The Night Democracy Became the Lotto

Democracy, as a certain other news outlet has famously observed, dies in darkness. But if you just want to beat it up and humiliate it for an hour, simply stick it in a box.

Or two boxes, to be more precise. The devices that CNN deployed Thursday night, in a prime time live drawing for the July 30 and 31 Democratic debates, turned a momentous and fraught election into a farcical combo of the N.B.A. draft and a Lotto drawing.

The drawing took place in three rounds, separated by generous commercial breaks, and were analyzed before, after and during by Anderson Cooper and a seven-person panel. Brianna Keilar, Victor Blackwell and Ana Cabrera got the job of shuffling clunky placards with candidate names and debate-night dates, as if they were running the world’s wonkiest three-card monte game.

They drew cards. They read cards. They drew. They read. The production crammed 60 seconds’ worth of news into 60 minutes.

Is it any surprise that CNN, the home of saturation coverage and interminable countdown clocks, would try to wring more airtime out of the debates? The first pair, hosted by NBC News in June, smashed ratings records for the Democratic primaries. They were the hit of the summer, the biggest thing on TV since Daenerys Targaryen went negative on King’s Landing.

Now CNN would get “Game of Podiums,” albeit only for two nights. But … what if there was a third?

So CNN spun one out of thin, hot air. It concocted what the historian Daniel Boorstin, writing in “The Image,” termed a “pseudo-event” — though in the quaint 1960s, Boorstin was writing about publicity firms passing off stunts to news outlets, not news outlets passing off stunts to us.

So CNN’s panel spent several excited segments speculating about a drawing that the network controlled and could have completed before the first ad break. “This is the luck of the draw, literally,” Gloria Borger informed us.

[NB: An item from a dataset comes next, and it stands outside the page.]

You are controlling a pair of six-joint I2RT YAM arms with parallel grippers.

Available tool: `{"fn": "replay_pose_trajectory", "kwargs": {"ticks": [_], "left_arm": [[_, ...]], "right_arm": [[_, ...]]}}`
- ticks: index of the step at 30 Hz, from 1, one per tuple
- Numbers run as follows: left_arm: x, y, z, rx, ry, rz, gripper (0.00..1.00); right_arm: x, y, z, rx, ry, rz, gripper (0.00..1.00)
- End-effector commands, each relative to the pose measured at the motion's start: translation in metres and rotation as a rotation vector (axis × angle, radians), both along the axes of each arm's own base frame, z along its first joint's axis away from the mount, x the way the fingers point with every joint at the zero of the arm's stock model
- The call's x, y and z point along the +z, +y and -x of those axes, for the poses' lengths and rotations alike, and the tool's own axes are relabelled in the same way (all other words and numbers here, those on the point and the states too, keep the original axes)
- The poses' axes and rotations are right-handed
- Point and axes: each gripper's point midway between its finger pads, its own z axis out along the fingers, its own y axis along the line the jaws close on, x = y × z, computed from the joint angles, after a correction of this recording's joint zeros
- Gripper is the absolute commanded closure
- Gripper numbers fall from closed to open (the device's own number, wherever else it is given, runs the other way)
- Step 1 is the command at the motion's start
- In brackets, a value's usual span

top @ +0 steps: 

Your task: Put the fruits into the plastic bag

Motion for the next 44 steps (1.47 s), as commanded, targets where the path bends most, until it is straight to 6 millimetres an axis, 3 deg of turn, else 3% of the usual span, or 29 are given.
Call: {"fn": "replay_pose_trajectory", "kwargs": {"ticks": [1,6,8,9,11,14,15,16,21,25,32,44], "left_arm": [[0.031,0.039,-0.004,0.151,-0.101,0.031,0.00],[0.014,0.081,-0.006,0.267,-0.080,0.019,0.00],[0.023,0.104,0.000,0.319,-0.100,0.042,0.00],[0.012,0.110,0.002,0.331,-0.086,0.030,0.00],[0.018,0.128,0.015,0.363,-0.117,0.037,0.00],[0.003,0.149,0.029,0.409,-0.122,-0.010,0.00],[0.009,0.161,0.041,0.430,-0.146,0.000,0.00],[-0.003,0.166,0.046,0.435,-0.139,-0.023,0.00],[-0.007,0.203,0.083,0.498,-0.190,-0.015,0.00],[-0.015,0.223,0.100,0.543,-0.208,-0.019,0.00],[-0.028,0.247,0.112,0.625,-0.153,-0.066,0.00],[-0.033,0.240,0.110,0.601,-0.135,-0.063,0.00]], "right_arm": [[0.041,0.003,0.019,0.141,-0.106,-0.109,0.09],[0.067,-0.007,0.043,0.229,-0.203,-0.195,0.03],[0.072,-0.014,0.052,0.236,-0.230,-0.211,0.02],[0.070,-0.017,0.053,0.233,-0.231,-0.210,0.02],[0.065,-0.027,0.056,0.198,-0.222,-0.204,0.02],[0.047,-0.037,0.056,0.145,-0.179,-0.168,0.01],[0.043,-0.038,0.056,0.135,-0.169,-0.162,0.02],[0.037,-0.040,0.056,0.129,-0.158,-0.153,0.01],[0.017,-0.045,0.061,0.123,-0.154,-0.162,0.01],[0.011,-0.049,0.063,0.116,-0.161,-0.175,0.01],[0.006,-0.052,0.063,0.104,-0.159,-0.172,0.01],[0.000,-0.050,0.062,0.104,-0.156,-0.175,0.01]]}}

John King broke out his magic screen to highlight potential matchups by scrawling the word “Vs.” Wolf Blitzer added whatever quotient of this-is-big-news-because-Wolf-Blitzer-is-here that his presence implies.

It was a rare chance to see a network generate punditry and render it useless in real time. When the drawing was two-thirds done, CNN’s political director, David Chalian, declared, “Tuesday night is going to be moderate night!” Then, left-leaning Senators Bernie Sanders and Elizabeth Warren were added to the lineup, and suddenly it wasn’t.

This wasn’t covering the news. This was manufacturing the news, while commenting on the dexterity and suspense with which CNN was creating it. It was political journalism as Penn & Teller act.

The network did have a rationalization for the special: “transparency.” As Cooper explained, the best way to show suspicious voters there was no funny stuff going on was to shoot the whole process live, complete with overhead skycams.

Maybe so; it didn’t require an hour in prime time, though. (And times being what they are, you still needed only do a quick search on “CNN” and “rigged” to find debate-draw truthers.)

There’s nothing wrong with a 24-hour news network devoting some of those endless hours to providing forums to a political audience hungry for them. CNN usefully held a string of early town halls, which gave candidates famous and obscure alike a valuable chance to make connections and explain themselves in depth.

This, on the other hand, was an empty tease, a meta-event that exploited viewers’ antsiness for an election months before anyone will cast a vote. There must be events. Things have to happen, or seem to happen.

You could say the whole stunt was harmless and silly and we’ll all forget about it tomorrow. But that’s exactly the problem. The election isn’t meaningless. It isn’t a harmless laugh. Those mammoth debate ratings are high for a reason, and it isn’t the dazzling special effects.

To the extent, as Chalian pointed out, that Democrats are paying closer attention to this primary than they had in 2008 and 2016, it’s because of a feeling of crisis and civil chaos, a sense that toxic forces are roiling and reshaping America’s character. One night before, on live TV, a rally crowd enthused by the president chanted that one of his political critics should be kicked out of the country.

None of this is a game, not for the participants, not for the spectators, not for the chanters or the people being chanted about and not, I would hope, for the journalists at CNN.

But for one night, the channel became a cross between ESPN and the Game Show Network, and we all got played.